Laurent Nuñez, ministre . Je vous répondrai en républicain, en deux temps. Premièrement, des personnes étaient allées déclarer la manifestation, présentée comme un hommage à Quentin à la suite de sa mort dramatique. Je ne l'ai donc ni autorisée ni interdite, car – vous êtes bien placé pour le savoir – je ne peux interdire des manifestations que s'il existe des risques de troubles à l'ordre public et si je suis dans l'incapacité de les contenir. J'ai apprécié la situation en conscience et ai donc considéré qu'il n'y avait pas lieu d'interdire ce rassemblement.
Cela signifie-t-il pour autant que nous partageons les gestes et les propos inacceptables qui ont été vus et entendus ? Évidemment, non. D'ailleurs, la justice a été saisie. Vous savez que la préfète du Rhône a signalé les faits au titre de l'article 40, que des enquêtes judiciaires ont été ouvertes et que ces gestes et propos feront l'objet de poursuites et seront punis.

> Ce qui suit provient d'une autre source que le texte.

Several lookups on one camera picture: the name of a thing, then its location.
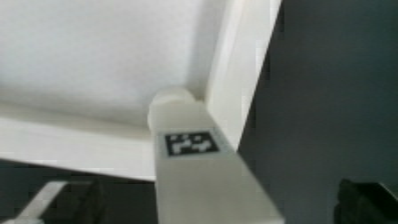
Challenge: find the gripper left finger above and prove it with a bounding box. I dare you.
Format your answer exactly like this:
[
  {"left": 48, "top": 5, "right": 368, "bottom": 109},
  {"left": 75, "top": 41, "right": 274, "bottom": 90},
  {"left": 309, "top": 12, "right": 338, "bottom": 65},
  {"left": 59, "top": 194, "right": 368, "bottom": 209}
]
[{"left": 11, "top": 181, "right": 107, "bottom": 224}]

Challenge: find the white desk top tray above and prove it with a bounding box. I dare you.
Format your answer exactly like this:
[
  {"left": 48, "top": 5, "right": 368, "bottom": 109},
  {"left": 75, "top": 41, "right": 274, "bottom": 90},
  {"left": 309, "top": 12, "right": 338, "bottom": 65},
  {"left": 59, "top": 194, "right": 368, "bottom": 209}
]
[{"left": 0, "top": 0, "right": 283, "bottom": 180}]

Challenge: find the white desk leg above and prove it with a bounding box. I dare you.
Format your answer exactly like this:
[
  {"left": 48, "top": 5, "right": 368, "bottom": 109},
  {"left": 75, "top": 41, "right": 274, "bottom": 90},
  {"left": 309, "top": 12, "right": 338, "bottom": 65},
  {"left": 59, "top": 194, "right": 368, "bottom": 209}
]
[{"left": 148, "top": 88, "right": 286, "bottom": 224}]

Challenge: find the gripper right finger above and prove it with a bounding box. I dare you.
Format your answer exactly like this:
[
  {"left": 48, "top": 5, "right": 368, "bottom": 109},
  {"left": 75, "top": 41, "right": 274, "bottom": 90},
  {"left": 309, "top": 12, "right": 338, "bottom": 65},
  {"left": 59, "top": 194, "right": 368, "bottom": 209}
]
[{"left": 334, "top": 179, "right": 398, "bottom": 224}]

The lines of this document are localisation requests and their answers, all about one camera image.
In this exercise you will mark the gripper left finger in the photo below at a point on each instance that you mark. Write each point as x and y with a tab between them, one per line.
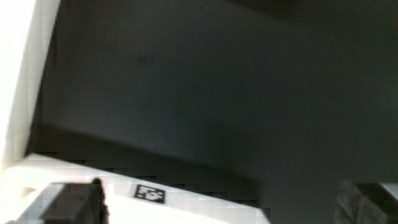
78	207

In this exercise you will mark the white U-shaped obstacle fence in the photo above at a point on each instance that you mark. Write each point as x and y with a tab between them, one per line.
28	22

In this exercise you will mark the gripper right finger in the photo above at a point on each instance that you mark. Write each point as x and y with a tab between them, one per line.
367	203

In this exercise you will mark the white square tabletop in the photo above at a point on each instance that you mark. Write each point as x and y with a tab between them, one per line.
143	202

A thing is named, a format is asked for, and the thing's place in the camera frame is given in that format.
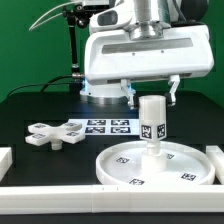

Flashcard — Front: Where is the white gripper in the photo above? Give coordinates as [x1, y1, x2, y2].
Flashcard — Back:
[84, 25, 214, 110]

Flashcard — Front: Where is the white round table top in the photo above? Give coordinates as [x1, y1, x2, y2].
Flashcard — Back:
[96, 141, 215, 186]

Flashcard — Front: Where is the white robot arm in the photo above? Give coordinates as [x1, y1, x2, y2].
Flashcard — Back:
[81, 0, 214, 108]

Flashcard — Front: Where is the white fiducial marker sheet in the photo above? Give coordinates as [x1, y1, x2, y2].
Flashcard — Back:
[70, 119, 139, 136]

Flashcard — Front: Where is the white right fence block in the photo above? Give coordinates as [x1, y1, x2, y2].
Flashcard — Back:
[206, 146, 224, 185]

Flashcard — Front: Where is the white fence block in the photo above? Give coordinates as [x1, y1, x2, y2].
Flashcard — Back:
[0, 147, 13, 181]
[206, 146, 224, 185]

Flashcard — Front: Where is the white cross-shaped table base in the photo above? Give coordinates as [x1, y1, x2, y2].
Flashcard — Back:
[25, 122, 85, 150]

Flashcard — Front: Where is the white left fence block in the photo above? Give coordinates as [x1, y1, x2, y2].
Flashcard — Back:
[0, 147, 13, 181]

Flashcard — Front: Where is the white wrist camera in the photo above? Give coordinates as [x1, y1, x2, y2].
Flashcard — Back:
[89, 8, 133, 34]

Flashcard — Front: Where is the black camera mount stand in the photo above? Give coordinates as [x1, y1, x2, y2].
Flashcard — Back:
[62, 3, 91, 94]

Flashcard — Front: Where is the black cable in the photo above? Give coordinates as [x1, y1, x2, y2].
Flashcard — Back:
[5, 74, 75, 100]

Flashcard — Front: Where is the white front fence rail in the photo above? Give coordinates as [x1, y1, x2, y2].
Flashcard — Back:
[0, 185, 224, 215]

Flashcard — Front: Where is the white cable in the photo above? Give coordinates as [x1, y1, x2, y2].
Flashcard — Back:
[28, 0, 84, 32]

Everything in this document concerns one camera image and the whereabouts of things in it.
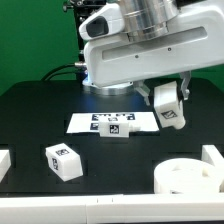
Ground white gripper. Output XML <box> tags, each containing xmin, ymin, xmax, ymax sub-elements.
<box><xmin>79</xmin><ymin>2</ymin><xmax>224</xmax><ymax>106</ymax></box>

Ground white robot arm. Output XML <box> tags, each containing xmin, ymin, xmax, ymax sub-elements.
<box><xmin>79</xmin><ymin>0</ymin><xmax>224</xmax><ymax>98</ymax></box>

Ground white paper with tags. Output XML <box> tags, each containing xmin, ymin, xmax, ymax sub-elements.
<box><xmin>67</xmin><ymin>112</ymin><xmax>159</xmax><ymax>133</ymax></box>

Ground white obstacle wall right piece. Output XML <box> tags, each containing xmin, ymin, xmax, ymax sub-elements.
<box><xmin>201</xmin><ymin>145</ymin><xmax>224</xmax><ymax>170</ymax></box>

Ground white obstacle wall piece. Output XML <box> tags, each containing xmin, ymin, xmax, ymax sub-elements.
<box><xmin>201</xmin><ymin>145</ymin><xmax>224</xmax><ymax>170</ymax></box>
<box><xmin>0</xmin><ymin>150</ymin><xmax>11</xmax><ymax>182</ymax></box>

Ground black camera stand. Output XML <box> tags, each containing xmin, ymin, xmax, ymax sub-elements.
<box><xmin>63</xmin><ymin>0</ymin><xmax>106</xmax><ymax>62</ymax></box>

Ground black cables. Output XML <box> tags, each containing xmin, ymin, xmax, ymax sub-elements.
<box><xmin>41</xmin><ymin>61</ymin><xmax>88</xmax><ymax>82</ymax></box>

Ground white front rail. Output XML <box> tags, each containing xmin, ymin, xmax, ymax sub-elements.
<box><xmin>0</xmin><ymin>193</ymin><xmax>224</xmax><ymax>224</ymax></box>

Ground white obstacle wall left piece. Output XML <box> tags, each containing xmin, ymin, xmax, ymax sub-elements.
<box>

Deuxièmement, vous avez évoqué la dissolution de certaines structures, notamment Némésis. En tant que ministre de l'intérieur républicain, je vous affirme qu'aucun groupe n'échappe au contrôle ni à la vigilance des services placés sous mon autorité. Vous le savez, la dissolution est une mesure de police administrative qui est soumise à des règles très claires. Tout groupement qui appelle à la violence, à la discrimination ou la haine est susceptible de faire l'objet d'une procédure de dissolution.